== Prompt ==
The line with "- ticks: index", the line with "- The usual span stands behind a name", and all lines between them in the material below: return these exactly, and no others.
====== Supplied material ======
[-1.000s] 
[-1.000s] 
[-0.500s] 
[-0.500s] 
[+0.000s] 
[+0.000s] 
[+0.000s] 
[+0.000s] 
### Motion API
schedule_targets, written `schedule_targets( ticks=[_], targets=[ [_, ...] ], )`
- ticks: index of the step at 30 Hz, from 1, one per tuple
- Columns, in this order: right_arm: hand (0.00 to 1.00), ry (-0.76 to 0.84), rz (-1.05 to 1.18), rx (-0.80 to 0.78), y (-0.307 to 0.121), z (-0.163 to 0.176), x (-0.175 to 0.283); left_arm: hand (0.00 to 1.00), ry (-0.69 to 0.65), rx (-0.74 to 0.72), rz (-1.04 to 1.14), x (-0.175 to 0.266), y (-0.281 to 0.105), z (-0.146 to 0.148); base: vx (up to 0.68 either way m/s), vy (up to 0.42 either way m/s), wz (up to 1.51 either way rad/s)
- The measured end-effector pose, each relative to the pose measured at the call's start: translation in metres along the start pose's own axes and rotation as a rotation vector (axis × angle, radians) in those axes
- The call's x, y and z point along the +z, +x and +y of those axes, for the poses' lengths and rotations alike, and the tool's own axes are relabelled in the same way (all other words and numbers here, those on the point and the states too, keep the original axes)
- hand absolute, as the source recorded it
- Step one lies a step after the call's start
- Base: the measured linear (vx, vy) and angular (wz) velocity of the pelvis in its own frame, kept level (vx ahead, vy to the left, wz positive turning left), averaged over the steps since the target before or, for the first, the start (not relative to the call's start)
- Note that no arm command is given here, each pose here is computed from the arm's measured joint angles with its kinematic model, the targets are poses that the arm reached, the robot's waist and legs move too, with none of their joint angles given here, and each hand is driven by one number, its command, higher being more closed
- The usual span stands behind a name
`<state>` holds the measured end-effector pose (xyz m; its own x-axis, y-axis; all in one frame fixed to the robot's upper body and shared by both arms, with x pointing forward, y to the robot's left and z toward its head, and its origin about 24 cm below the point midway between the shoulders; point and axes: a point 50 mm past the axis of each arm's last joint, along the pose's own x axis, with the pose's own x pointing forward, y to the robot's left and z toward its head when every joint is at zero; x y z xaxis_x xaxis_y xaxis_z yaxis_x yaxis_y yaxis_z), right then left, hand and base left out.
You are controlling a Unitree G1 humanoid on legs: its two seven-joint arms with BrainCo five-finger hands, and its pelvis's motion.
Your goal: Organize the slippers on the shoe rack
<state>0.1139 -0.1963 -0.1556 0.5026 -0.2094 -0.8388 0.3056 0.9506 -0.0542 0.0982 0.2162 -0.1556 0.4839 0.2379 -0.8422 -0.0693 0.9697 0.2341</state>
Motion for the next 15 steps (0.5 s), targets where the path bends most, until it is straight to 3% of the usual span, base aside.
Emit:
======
== Response to this task ==
- ticks: index of the step at 30 Hz, from 1, one per tuple
- Columns, in this order: right_arm: hand (0.00 to 1.00), ry (-0.76 to 0.84), rz (-1.05 to 1.18), rx (-0.80 to 0.78), y (-0.307 to 0.121), z (-0.163 to 0.176), x (-0.175 to 0.283); left_arm: hand (0.00 to 1.00), ry (-0.69 to 0.65), rx (-0.74 to 0.72), rz (-1.04 to 1.14), x (-0.175 to 0.266), y (-0.281 to 0.105), z (-0.146 to 0.148); base: vx (up to 0.68 either way m/s), vy (up to 0.42 either way m/s), wz (up to 1.51 either way rad/s)
- The measured end-effector pose, each relative to the pose measured at the call's start: translation in metres along the start pose's own axes and rotation as a rotation vector (axis × angle, radians) in those axes
- The call's x, y and z point along the +z, +x and +y of those axes, for the poses' lengths and rotations alike, and the tool's own axes are relabelled in the same way (all other words and numbers here, those on the point and the states too, keep the original axes)
- hand absolute, as the source recorded it
- Step one lies a step after the call's start
- Base: the measured linear (vx, vy) and angular (wz) velocity of the pelvis in its own frame, kept level (vx ahead, vy to the left, wz positive turning left), averaged over the steps since the target before or, for the first, the start (not relative to the call's start)
- Note that no arm command is given here, each pose here is computed from the arm's measured joint angles with its kinematic model, the targets are poses that the arm reached, the robot's waist and legs move too, with none of their joint angles given here, and each hand is driven by one number, its command, higher being more closed
- The usual span stands behind a name

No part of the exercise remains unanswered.